A surprising amount of assets can be sheltered. It is rare that I have a client who “loses” any property or money to a Chapter 7 bankruptcy trustee. I frequently represent clients with higher incomes and more assets. I am very skilled at navigating through Bankruptcy exemptions. I also work hard to remain current on the exemptions allowable in bankruptcy. In some categories of property, the allowable exemptions are small, and in others, they have increased.

For example, until 2007 you could only have up to $40,000 in home equity, and still file for bankruptcy without the chapter 7 bankruptcy trustee asking you to pay in some money to “buy back” your home equity. Functionally, you could have more equity, but this is difficult to explain in a blog post of reasonable length. In 2007, the allowable home equity exemption under Washington law increased to $125,000. At the same time, the allowable non-exempt equity in a motor vehicle under Washington exemptions still stands at only $3,250 per vehicle per person. In other words, a married couple can have two cars and each person can have a net equity value of $3,250. A single person can only have one vehicle with a net equity of $3,250.

In Selecting State Or Federal Exemptions, Which Is Best?

As you might expect, it depends. If you have a large amount of home equity as a Washington resident and you are filing bankruptcy in Washington, then in general you are probably best off under state exemptions. If you don’t own a home, or you have a home either without significant equity or the home is worth less than the mortgage owed on the home, then you might consider filing with Federal exemptions if they are available to you.

Washington is one of only about 15 states in the nation that allows you to select either Federal or state exemptions. This flexibility also makes the selection of exemptions tricky. Among the states that allow the bankruptcy filer to choose the type of exemption for their case, the considerations for making the choice in Washington is unusually complicated compared to the other states.
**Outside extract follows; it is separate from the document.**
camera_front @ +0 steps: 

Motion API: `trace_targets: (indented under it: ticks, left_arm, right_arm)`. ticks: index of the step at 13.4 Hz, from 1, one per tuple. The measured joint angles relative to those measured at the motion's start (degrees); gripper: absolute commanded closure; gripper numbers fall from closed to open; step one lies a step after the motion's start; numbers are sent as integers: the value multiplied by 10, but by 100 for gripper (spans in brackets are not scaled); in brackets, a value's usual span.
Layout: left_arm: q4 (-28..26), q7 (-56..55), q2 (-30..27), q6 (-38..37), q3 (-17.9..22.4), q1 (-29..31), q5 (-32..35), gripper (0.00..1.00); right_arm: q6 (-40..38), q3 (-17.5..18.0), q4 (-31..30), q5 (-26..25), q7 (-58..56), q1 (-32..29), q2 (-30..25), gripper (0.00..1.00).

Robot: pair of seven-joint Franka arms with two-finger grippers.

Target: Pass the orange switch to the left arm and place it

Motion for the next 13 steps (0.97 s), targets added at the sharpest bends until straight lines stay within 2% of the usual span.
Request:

After Reading This Blog Post, Am I Fully Prepared To File My Own Bankruptcy And Work Through My Own Exemptions?

Absolutely not. This blog post is not legal advice. I wrote it to help you understand an important aspect of bankruptcy, and to help you arrive at your own set of questions that are specific to your circumstances and property ownership status. Bankruptcy law is complex, even for skilled attorneys who have practiced law for an extensive period like myself. You need to retain an experienced, qualified attorney who fully understands the Federal and state of Washington bankruptcy laws to review your exemptions and advise you. In my opinion, you should consult only with attorneys who are members of both NACBA and ABI (National Association of Consumer Bankruptcy Attorneys & the American Bankruptcy Institute). These attorneys are the types who are most likely to care enough about their clients and practice to stay as current and informed as possible. I am a member of both NACBA and ABI.

What Property Is Exempt, And What Property Can Be Taken, In Bankruptcy?

In a chapter 7 bankruptcy case, the bankruptcy trustee looks for “nonexempt” assets that the petitioner—the person filing bankruptcy—has, and that can be sold. If any “nonexempt” assets are found by the trustee’s investigation, then the trustee’s next steps are to distribute the non-exempt equity from the sale of those assets to creditors.
Man reviewing his assets

Bankruptcy exemption planning is complicated

An Example Where The Petitioner Has Excess Equity Beyond Exemptions

If your home was worth $255,000, but you owed only $100,000 on the home, then the bankruptcy trustee could demand that you pay $25,000 to the bankruptcy court. If you did not pay the $25,000, then the bankruptcy trustee could then warn you that a possible consequence of nonpayment is that you could be evicted from your home, and that the trustee could sell your home, paying you $125,000 of the proceeds. Please note that the bankruptcy trustee in this scenario is demanding $25,000 even though what is owed is about $25-30,000 in non-exempt equity. This is a common practice to get matters moving along. In our hypothetical example, after the $100,000 remaining on the mortgage was paid off, and your allowed exemption of $125,000 was paid to you, then the remaining proceeds from the sale would be distributed to creditors.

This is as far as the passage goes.